■ Instructions for the task
Please print the entries exactly, omitting each image.

########

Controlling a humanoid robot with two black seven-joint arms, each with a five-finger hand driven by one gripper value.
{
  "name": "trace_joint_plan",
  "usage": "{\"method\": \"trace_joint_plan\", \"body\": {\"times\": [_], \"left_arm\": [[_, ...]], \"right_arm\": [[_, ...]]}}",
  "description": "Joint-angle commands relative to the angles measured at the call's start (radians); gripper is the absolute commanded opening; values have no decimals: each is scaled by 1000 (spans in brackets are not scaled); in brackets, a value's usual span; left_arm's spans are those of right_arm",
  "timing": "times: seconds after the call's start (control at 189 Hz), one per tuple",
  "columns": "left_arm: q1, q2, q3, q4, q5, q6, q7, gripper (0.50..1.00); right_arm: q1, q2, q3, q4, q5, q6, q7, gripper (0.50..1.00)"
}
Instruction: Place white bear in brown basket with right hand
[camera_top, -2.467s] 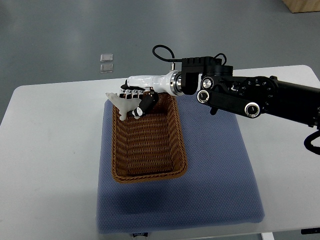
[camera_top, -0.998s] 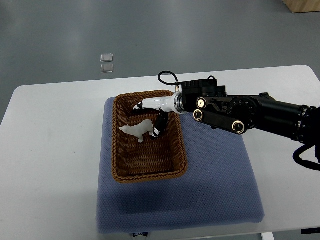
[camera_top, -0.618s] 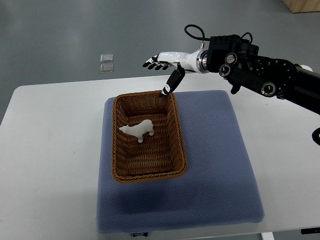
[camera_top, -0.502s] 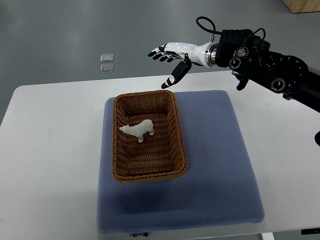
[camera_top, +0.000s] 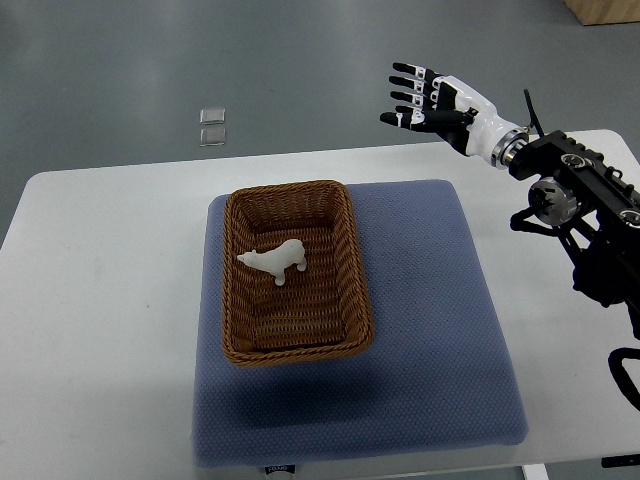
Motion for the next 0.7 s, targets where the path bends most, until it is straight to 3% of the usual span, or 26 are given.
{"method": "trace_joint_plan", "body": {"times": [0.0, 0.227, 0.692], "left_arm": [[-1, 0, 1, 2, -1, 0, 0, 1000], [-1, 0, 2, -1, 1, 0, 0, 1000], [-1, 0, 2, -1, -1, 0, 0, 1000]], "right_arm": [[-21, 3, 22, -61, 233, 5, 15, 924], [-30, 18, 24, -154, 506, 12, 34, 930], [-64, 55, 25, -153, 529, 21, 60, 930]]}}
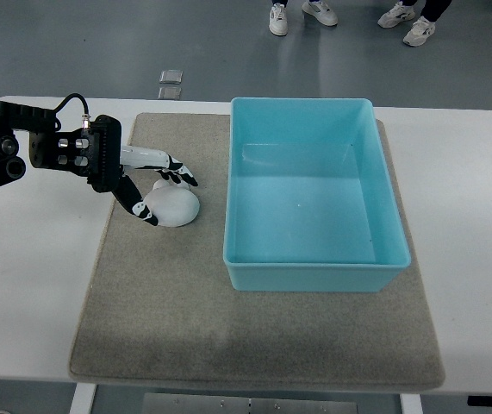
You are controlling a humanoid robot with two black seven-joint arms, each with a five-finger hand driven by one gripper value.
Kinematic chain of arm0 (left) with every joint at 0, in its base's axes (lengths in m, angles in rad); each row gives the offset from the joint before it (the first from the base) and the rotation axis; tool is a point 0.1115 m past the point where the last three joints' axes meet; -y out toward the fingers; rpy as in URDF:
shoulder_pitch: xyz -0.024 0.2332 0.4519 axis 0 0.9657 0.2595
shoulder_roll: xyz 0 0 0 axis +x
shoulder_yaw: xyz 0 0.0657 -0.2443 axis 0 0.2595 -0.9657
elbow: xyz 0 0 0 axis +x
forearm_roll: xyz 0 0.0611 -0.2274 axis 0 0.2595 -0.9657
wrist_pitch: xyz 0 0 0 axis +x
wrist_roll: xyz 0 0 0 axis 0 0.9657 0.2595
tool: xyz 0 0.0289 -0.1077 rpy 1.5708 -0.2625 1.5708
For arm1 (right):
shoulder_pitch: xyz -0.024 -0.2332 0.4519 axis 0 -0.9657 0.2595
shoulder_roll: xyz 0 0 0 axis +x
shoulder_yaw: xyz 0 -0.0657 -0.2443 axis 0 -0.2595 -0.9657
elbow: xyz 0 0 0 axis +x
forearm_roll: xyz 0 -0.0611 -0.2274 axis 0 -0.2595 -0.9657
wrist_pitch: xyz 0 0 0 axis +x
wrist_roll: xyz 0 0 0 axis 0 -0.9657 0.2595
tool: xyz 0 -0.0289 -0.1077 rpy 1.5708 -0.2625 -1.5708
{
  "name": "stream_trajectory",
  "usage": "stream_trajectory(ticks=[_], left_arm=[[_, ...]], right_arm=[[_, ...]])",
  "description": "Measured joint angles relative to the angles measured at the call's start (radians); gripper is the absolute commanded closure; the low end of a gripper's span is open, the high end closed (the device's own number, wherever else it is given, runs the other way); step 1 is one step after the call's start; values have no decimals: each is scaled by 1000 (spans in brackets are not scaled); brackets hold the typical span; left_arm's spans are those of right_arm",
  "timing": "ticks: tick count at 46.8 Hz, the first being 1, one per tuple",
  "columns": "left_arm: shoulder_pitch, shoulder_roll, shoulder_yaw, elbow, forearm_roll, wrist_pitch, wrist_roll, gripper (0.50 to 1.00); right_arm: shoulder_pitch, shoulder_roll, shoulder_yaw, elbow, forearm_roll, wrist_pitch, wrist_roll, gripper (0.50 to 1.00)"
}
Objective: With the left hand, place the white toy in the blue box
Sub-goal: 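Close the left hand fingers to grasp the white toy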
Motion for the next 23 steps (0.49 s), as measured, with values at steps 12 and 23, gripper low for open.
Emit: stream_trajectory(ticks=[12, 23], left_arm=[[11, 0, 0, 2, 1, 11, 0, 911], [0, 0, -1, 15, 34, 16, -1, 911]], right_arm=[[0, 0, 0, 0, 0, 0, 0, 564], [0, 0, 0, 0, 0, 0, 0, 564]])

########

■ Expected answer
Controlling a humanoid robot with two black seven-joint arms, each with a five-finger hand driven by one gripper value.
{
  "name": "trace_joint_plan",
  "usage": "{\"method\": \"trace_joint_plan\", \"body\": {\"times\": [_], \"left_arm\": [[_, ...]], \"right_arm\": [[_, ...]]}}",
  "description": "Joint-angle commands relative to the angles measured at the call's start (radians); gripper is the absolute commanded opening; values have no decimals: each is scaled by 1000 (spans in brackets are not scaled); in brackets, a value's usual span; left_arm's spans are those of right_arm",
  "timing": "times: seconds after the call's start (control at 189 Hz), one per tuple",
  "columns": "left_arm: q1, q2, q3, q4, q5, q6, q7, gripper (0.50..1.00); right_arm: q1, q2, q3, q4, q5, q6, q7, gripper (0.50..1.00)"
}
Instruction: Place white bear in brown basket with right hand
[camera_top, -2.467s] 
[camera_top, -0.998s] 
[camera_top, -0.618s] 
[camera_top, -0.502s] 
[camera_top, +0.000s] 
Motion for the next 0.7 s, targets where the path bends most, until it is straight to 3% of the usual span, or 26 are given.
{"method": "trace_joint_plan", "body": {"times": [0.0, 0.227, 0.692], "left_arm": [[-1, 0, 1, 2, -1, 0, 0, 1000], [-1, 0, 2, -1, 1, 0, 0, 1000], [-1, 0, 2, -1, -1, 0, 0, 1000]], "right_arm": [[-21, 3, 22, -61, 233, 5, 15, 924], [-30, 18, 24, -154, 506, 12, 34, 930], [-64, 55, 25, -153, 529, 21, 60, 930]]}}
You are controlling a humanoid robot with two black seven-joint arms, each with a five-finger hand driven by one gripper value.
Kinematic chain of arm0 (left) with every joint at 0, in its base's axes (lengths in m, angles in rad); each row gives the offset from the joint before it (the first from the base) and the rotation axis; tool is a point 0.1115 m past the point where the last three joints' axes meet; -y out toward the fingers; rpy as in URDF:
shoulder_pitch: xyz -0.024 0.2332 0.4519 axis 0 0.9657 0.2595
shoulder_roll: xyz 0 0 0 axis +x
shoulder_yaw: xyz 0 0.0657 -0.2443 axis 0 0.2595 -0.9657
elbow: xyz 0 0 0 axis +x
forearm_roll: xyz 0 0.0611 -0.2274 axis 0 0.2595 -0.9657
wrist_pitch: xyz 0 0 0 axis +x
wrist_roll: xyz 0 0 0 axis 0 0.9657 0.2595
tool: xyz 0 0.0289 -0.1077 rpy 1.5708 -0.2625 1.5708
For arm1 (right):
shoulder_pitch: xyz -0.024 -0.2332 0.4519 axis 0 -0.9657 0.2595
shoulder_roll: xyz 0 0 0 axis +x
shoulder_yaw: xyz 0 -0.0657 -0.2443 axis 0 -0.2595 -0.9657
elbow: xyz 0 0 0 axis +x
forearm_roll: xyz 0 -0.0611 -0.2274 axis 0 -0.2595 -0.9657
wrist_pitch: xyz 0 0 0 axis +x
wrist_roll: xyz 0 0 0 axis 0 -0.9657 0.2595
tool: xyz 0 -0.0289 -0.1077 rpy 1.5708 -0.2625 -1.5708
{
  "name": "stream_trajectory",
  "usage": "stream_trajectory(ticks=[_], left_arm=[[_, ...]], right_arm=[[_, ...]])",
  "description": "Measured joint angles relative to the angles measured at the call's start (radians); gripper is the absolute commanded closure; the low end of a gripper's span is open, the high end closed (the device's own number, wherever else it is given, runs the other way); step 1 is one step after the call's start; values have no decimals: each is scaled by 1000 (spans in brackets are not scaled); brackets hold the typical span; left_arm's spans are those of right_arm",
  "timing": "ticks: tick count at 46.8 Hz, the first being 1, one per tuple",
  "columns": "left_arm: shoulder_pitch, shoulder_roll, shoulder_yaw, elbow, forearm_roll, wrist_pitch, wrist_roll, gripper (0.50 to 1.00); right_arm: shoulder_pitch, shoulder_roll, shoulder_yaw, elbow, forearm_roll, wrist_pitch, wrist_roll, gripper (0.50 to 1.00)"
}
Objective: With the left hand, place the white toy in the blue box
Sub-goal: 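Close the left hand fingers to grasp the white toy
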Motion for the next 23 steps (0.49 s), as measured, with values at steps 12 and 23, gripper low for open.
Emit: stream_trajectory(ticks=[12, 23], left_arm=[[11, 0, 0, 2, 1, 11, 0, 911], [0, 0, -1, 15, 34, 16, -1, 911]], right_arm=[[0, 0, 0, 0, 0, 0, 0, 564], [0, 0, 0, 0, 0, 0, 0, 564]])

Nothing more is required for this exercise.